# How to complete this task:
Nothing in the data may be altered; copy it all exactly.

# Records supplied:
+-------+

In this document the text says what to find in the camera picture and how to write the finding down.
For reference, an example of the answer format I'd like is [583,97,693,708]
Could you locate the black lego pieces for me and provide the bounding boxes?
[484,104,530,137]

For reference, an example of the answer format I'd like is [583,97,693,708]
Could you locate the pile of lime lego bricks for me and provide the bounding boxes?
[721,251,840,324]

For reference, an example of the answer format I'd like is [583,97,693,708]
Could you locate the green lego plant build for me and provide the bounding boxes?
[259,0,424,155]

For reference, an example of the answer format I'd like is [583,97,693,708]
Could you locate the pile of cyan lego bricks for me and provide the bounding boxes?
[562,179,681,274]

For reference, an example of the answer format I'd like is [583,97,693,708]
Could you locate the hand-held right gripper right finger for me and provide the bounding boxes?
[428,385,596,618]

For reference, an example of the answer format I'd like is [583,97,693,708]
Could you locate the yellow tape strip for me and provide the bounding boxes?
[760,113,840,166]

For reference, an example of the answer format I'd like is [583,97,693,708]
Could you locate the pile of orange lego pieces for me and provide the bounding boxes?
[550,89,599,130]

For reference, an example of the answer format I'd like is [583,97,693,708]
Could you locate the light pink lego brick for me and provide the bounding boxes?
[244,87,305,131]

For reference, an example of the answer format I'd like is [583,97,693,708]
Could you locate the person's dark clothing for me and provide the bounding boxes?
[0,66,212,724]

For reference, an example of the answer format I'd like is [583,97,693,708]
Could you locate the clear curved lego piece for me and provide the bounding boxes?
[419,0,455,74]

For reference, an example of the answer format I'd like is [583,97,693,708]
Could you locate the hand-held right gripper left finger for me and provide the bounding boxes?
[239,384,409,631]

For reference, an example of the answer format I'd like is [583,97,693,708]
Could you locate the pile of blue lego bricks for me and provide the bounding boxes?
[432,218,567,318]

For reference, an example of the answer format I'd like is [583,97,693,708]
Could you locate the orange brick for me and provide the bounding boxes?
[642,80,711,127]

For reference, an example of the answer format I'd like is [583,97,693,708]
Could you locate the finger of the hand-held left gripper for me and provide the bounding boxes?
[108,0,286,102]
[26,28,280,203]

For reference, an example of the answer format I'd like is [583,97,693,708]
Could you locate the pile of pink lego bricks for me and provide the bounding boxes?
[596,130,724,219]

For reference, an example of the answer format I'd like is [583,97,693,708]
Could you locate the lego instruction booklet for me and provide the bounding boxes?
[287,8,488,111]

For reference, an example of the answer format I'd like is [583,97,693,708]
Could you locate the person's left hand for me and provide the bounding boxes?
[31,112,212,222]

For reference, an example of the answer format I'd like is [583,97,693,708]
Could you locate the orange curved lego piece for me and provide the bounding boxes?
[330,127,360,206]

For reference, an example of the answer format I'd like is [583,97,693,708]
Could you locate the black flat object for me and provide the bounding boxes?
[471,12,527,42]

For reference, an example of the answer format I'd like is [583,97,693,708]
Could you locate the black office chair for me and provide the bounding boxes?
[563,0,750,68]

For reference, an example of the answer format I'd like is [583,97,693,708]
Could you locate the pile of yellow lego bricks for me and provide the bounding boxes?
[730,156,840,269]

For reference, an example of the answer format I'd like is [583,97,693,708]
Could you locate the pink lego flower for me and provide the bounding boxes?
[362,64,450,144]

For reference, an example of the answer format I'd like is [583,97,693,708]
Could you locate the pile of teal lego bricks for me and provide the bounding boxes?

+-------+

# Result of the task:
In this document the text says what to find in the camera picture and how to write the finding down.
For reference, an example of the answer format I'd like is [583,97,693,708]
Could you locate the black lego pieces for me and provide the bounding boxes?
[484,104,530,137]

For reference, an example of the answer format I'd like is [583,97,693,708]
Could you locate the pile of lime lego bricks for me and provide the bounding boxes?
[721,251,840,324]

For reference, an example of the answer format I'd like is [583,97,693,708]
Could you locate the green lego plant build for me and provide the bounding boxes?
[259,0,424,155]

For reference, an example of the answer format I'd like is [583,97,693,708]
Could you locate the pile of cyan lego bricks for me and provide the bounding boxes?
[562,179,681,274]

For reference, an example of the answer format I'd like is [583,97,693,708]
Could you locate the hand-held right gripper right finger for me and provide the bounding boxes?
[428,385,596,618]

For reference, an example of the answer format I'd like is [583,97,693,708]
Could you locate the yellow tape strip for me and provide the bounding boxes?
[760,113,840,166]

For reference, an example of the answer format I'd like is [583,97,693,708]
Could you locate the pile of orange lego pieces for me and provide the bounding boxes?
[550,89,599,130]

For reference, an example of the answer format I'd like is [583,97,693,708]
Could you locate the light pink lego brick for me and provide the bounding boxes?
[244,87,305,131]

For reference, an example of the answer format I'd like is [583,97,693,708]
Could you locate the person's dark clothing for me and provide the bounding boxes?
[0,66,212,724]

For reference, an example of the answer format I'd like is [583,97,693,708]
Could you locate the clear curved lego piece for me and provide the bounding boxes?
[419,0,455,74]

For reference, an example of the answer format I'd like is [583,97,693,708]
Could you locate the hand-held right gripper left finger for me and provide the bounding boxes?
[239,384,409,631]

For reference, an example of the answer format I'd like is [583,97,693,708]
Could you locate the pile of blue lego bricks for me and provide the bounding boxes?
[432,218,567,318]

For reference, an example of the answer format I'd like is [583,97,693,708]
Could you locate the orange brick for me and provide the bounding boxes?
[642,80,711,127]

For reference, an example of the answer format I'd like is [583,97,693,708]
Could you locate the finger of the hand-held left gripper for me and provide the bounding boxes?
[108,0,286,102]
[26,28,280,203]

For reference, an example of the answer format I'd like is [583,97,693,708]
Could you locate the pile of pink lego bricks for me and provide the bounding boxes?
[596,130,724,219]

For reference, an example of the answer format I'd like is [583,97,693,708]
Could you locate the lego instruction booklet for me and provide the bounding boxes?
[287,8,488,111]

For reference, an example of the answer format I'd like is [583,97,693,708]
Could you locate the person's left hand for me and provide the bounding boxes?
[31,112,212,222]

For reference, an example of the answer format I'd like is [583,97,693,708]
Could you locate the orange curved lego piece for me and provide the bounding boxes?
[330,127,360,206]

For reference, an example of the answer format I'd like is [583,97,693,708]
Could you locate the black flat object for me and provide the bounding boxes?
[471,12,527,42]

For reference, an example of the answer format I'd like is [583,97,693,708]
Could you locate the black office chair for me and provide the bounding boxes?
[563,0,750,68]

For reference, an example of the answer format I'd like is [583,97,693,708]
Could you locate the pile of yellow lego bricks for me and provide the bounding boxes?
[730,156,840,269]

For reference, an example of the answer format I'd like is [583,97,693,708]
Could you locate the pink lego flower for me and provide the bounding boxes?
[362,64,450,144]

For reference, an example of the answer format I'd like is [583,97,693,708]
Could you locate the pile of teal lego bricks for me and provide the bounding boxes?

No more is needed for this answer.